Activity
Leave the pictures out, and transcribe the material below exactly from the line with "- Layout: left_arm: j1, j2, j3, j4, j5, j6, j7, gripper" to the line with "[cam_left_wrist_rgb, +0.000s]", both lines included.

Given data
------------------------------------------------

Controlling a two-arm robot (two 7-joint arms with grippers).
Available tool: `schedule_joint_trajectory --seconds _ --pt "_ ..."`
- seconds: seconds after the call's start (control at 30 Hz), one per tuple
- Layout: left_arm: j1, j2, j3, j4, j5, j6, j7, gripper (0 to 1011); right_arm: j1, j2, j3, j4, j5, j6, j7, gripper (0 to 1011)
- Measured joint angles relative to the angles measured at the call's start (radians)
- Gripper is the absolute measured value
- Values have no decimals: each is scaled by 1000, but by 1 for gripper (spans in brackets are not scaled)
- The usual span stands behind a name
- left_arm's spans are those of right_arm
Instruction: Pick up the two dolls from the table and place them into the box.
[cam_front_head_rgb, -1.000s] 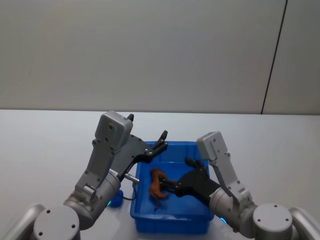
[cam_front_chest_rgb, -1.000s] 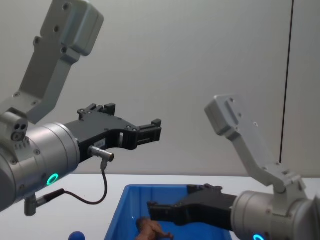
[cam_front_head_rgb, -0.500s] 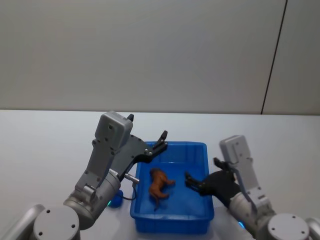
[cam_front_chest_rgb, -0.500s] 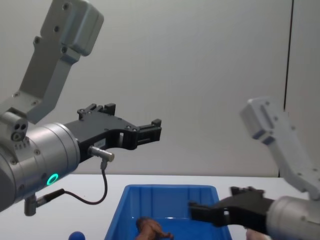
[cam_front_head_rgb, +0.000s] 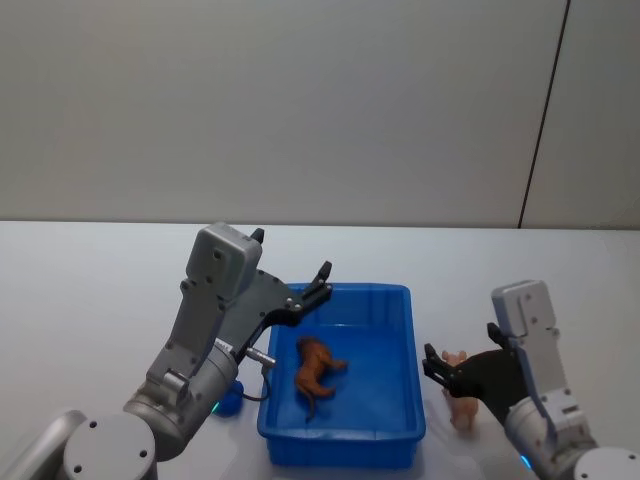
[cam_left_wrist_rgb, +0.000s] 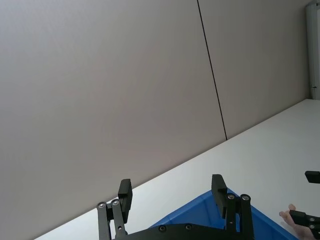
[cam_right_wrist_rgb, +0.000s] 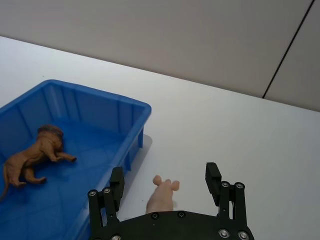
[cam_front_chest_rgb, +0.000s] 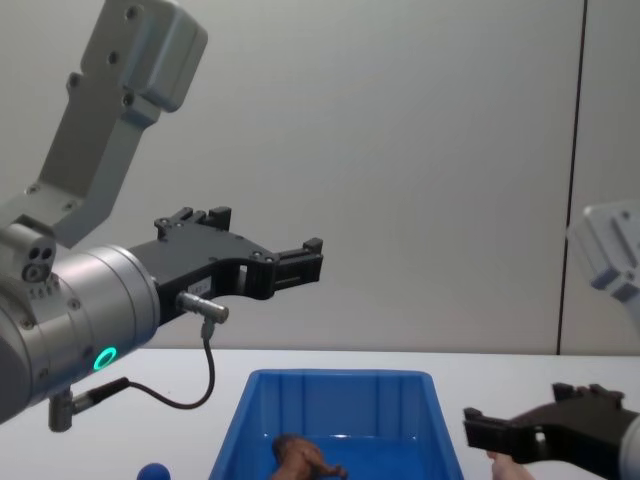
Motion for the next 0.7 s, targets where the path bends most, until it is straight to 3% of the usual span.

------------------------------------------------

Reply
- Layout: left_arm: j1, j2, j3, j4, j5, j6, j7, gripper (0 to 1011); right_arm: j1, j2, j3, j4, j5, j6, j7, gripper (0 to 1011)
- Measured joint angles relative to the angles measured at the call's start (radians)
- Gripper is the absolute measured value
- Values have no decimals: each is scaled by 1000, but by 1 for gripper (spans in brackets are not scaled)
- The usual span stands behind a name
- left_arm's spans are those of right_arm
Instruction: Pick up the two dolls from the table and place them into the box.
[cam_front_head_rgb, -1.000s] 
[cam_front_chest_rgb, -1.000s] 
[cam_front_head_rgb, -0.500s] 
[cam_front_chest_rgb, -0.500s] 
[cam_front_head_rgb, +0.000s] 
[cam_left_wrist_rgb, +0.000s] 

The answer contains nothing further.